Each line of the data must be set down again without a single difference.

BEGIN Data extracts

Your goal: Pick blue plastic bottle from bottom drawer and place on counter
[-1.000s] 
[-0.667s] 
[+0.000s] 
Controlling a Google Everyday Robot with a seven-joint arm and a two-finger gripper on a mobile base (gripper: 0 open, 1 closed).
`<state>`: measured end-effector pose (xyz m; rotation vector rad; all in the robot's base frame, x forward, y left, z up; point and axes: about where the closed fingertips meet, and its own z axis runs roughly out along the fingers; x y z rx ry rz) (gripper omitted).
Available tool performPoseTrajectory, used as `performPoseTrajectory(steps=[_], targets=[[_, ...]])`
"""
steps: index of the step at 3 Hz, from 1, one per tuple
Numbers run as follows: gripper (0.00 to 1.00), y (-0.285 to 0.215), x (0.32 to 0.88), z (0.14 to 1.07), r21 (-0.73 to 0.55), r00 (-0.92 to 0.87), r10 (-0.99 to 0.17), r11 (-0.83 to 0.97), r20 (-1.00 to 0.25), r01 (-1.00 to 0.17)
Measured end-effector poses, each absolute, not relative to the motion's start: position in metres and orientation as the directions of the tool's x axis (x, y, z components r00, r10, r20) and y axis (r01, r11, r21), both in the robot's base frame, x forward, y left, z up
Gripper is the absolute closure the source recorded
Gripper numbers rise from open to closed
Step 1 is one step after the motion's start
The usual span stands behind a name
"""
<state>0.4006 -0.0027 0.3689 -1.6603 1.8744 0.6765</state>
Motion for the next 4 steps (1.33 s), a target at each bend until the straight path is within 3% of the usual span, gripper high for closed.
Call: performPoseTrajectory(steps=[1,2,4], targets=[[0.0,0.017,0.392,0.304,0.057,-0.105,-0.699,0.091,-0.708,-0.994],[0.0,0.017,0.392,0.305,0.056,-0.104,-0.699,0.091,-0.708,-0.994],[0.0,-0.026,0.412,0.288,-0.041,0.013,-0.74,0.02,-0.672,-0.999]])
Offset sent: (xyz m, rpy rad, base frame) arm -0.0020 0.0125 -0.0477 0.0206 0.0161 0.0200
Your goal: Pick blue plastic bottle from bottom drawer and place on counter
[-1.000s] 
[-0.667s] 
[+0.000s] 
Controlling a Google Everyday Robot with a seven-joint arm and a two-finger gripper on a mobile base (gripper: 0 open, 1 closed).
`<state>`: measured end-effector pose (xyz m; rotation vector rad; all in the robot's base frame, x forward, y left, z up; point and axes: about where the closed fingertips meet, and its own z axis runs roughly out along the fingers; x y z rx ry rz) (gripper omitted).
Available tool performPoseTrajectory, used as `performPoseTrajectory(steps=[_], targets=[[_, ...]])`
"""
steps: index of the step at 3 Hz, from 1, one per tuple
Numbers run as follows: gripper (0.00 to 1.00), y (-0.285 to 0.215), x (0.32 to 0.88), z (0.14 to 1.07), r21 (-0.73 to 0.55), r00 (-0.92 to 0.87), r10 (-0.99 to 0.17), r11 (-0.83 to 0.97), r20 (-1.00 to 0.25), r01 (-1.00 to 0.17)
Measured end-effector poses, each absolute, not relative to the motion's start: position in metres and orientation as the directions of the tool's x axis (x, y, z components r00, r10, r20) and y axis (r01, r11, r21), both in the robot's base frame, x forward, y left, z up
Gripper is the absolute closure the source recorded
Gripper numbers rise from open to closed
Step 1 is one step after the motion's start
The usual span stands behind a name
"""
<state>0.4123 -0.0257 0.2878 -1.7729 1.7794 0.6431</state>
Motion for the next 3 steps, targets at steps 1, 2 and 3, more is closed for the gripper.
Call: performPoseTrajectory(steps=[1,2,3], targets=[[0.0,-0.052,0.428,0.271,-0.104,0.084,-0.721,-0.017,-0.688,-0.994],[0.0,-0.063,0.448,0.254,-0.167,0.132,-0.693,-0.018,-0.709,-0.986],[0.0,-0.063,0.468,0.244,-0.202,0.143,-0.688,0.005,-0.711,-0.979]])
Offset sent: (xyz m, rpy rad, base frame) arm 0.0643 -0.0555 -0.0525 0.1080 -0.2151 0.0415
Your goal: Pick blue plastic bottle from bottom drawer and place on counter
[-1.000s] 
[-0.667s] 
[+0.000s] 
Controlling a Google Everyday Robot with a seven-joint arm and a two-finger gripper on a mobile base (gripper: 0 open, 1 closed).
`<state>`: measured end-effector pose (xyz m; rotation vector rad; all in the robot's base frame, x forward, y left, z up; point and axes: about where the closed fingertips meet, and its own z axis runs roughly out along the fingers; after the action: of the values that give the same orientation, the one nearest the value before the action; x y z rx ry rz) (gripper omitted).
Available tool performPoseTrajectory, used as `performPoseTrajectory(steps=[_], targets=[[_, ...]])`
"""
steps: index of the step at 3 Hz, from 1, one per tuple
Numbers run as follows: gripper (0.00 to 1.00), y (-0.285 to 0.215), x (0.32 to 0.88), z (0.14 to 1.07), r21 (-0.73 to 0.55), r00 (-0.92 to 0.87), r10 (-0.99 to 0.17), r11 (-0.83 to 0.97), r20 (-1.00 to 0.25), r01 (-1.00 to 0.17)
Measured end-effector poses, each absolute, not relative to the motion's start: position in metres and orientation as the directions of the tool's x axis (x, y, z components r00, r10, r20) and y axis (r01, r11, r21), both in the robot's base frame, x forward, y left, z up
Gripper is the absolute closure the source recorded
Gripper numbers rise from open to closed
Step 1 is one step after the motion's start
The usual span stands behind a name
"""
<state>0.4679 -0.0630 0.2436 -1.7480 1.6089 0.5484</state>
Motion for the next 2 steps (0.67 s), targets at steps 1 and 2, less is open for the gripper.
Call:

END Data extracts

_Written solution_
Your goal: Pick blue plastic bottle from bottom drawer and place on counter
[-1.000s] 
[-0.667s] 
[+0.000s] 
Controlling a Google Everyday Robot with a seven-joint arm and a two-finger gripper on a mobile base (gripper: 0 open, 1 closed).
`<state>`: measured end-effector pose (xyz m; rotation vector rad; all in the robot's base frame, x forward, y left, z up; point and axes: about where the closed fingertips meet, and its own z axis runs roughly out along the fingers; x y z rx ry rz) (gripper omitted).
Available tool performPoseTrajectory, used as `performPoseTrajectory(steps=[_], targets=[[_, ...]])`
"""
steps: index of the step at 3 Hz, from 1, one per tuple
Numbers run as follows: gripper (0.00 to 1.00), y (-0.285 to 0.215), x (0.32 to 0.88), z (0.14 to 1.07), r21 (-0.73 to 0.55), r00 (-0.92 to 0.87), r10 (-0.99 to 0.17), r11 (-0.83 to 0.97), r20 (-1.00 to 0.25), r01 (-1.00 to 0.17)
Measured end-effector poses, each absolute, not relative to the motion's start: position in metres and orientation as the directions of the tool's x axis (x, y, z components r00, r10, r20) and y axis (r01, r11, r21), both in the robot's base frame, x forward, y left, z up
Gripper is the absolute closure the source recorded
Gripper numbers rise from open to closed
Step 1 is one step after the motion's start
The usual span stands behind a name
"""
<state>0.4006 -0.0027 0.3689 -1.6603 1.8744 0.6765</state>
Motion for the next 4 steps (1.33 s), a target at each bend until the straight path is within 3% of the usual span, gripper high for closed.
Call: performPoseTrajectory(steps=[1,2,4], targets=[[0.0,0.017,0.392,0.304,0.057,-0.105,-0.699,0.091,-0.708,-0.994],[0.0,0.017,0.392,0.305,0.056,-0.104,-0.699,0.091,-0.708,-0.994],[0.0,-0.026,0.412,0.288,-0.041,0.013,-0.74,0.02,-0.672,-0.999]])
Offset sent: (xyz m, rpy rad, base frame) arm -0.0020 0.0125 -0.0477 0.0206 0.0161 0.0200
Your goal: Pick blue plastic bottle from bottom drawer and place on counter
[-1.000s] 
[-0.667s] 
[+0.000s] 
Controlling a Google Everyday Robot with a seven-joint arm and a two-finger gripper on a mobile base (gripper: 0 open, 1 closed).
`<state>`: measured end-effector pose (xyz m; rotation vector rad; all in the robot's base frame, x forward, y left, z up; point and axes: about where the closed fingertips meet, and its own z axis runs roughly out along the fingers; x y z rx ry rz) (gripper omitted).
Available tool performPoseTrajectory, used as `performPoseTrajectory(steps=[_], targets=[[_, ...]])`
"""
steps: index of the step at 3 Hz, from 1, one per tuple
Numbers run as follows: gripper (0.00 to 1.00), y (-0.285 to 0.215), x (0.32 to 0.88), z (0.14 to 1.07), r21 (-0.73 to 0.55), r00 (-0.92 to 0.87), r10 (-0.99 to 0.17), r11 (-0.83 to 0.97), r20 (-1.00 to 0.25), r01 (-1.00 to 0.17)
Measured end-effector poses, each absolute, not relative to the motion's start: position in metres and orientation as the directions of the tool's x axis (x, y, z components r00, r10, r20) and y axis (r01, r11, r21), both in the robot's base frame, x forward, y left, z up
Gripper is the absolute closure the source recorded
Gripper numbers rise from open to closed
Step 1 is one step after the motion's start
The usual span stands behind a name
"""
<state>0.4123 -0.0257 0.2878 -1.7729 1.7794 0.6431</state>
Motion for the next 3 steps, targets at steps 1, 2 and 3, more is closed for the gripper.
Call: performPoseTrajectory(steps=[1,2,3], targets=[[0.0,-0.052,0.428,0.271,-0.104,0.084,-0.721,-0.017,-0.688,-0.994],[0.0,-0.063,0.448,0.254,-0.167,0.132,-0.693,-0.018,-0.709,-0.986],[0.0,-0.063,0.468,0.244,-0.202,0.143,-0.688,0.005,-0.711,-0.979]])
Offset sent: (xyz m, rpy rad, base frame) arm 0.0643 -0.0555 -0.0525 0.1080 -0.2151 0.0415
Your goal: Pick blue plastic bottle from bottom drawer and place on counter
[-1.000s] 
[-0.667s] 
[+0.000s] 
Controlling a Google Everyday Robot with a seven-joint arm and a two-finger gripper on a mobile base (gripper: 0 open, 1 closed).
`<state>`: measured end-effector pose (xyz m; rotation vector rad; all in the robot's base frame, x forward, y left, z up; point and axes: about where the closed fingertips meet, and its own z axis runs roughly out along the fingers; after the action: of the values that give the same orientation, the one nearest the value before the action; x y z rx ry rz) (gripper omitted).
Available tool performPoseTrajectory, used as `performPoseTrajectory(steps=[_], targets=[[_, ...]])`
"""
steps: index of the step at 3 Hz, from 1, one per tuple
Numbers run as follows: gripper (0.00 to 1.00), y (-0.285 to 0.215), x (0.32 to 0.88), z (0.14 to 1.07), r21 (-0.73 to 0.55), r00 (-0.92 to 0.87), r10 (-0.99 to 0.17), r11 (-0.83 to 0.97), r20 (-1.00 to 0.25), r01 (-1.00 to 0.17)
Measured end-effector poses, each absolute, not relative to the motion's start: position in metres and orientation as the directions of the tool's x axis (x, y, z components r00, r10, r20) and y axis (r01, r11, r21), both in the robot's base frame, x forward, y left, z up
Gripper is the absolute closure the source recorded
Gripper numbers rise from open to closed
Step 1 is one step after the motion's start
The usual span stands behind a name
"""
<state>0.4679 -0.0630 0.2436 -1.7480 1.6089 0.5484</state>
Motion for the next 2 steps (0.67 s), targets at steps 1 and 2, less is open for the gripper.
Call:

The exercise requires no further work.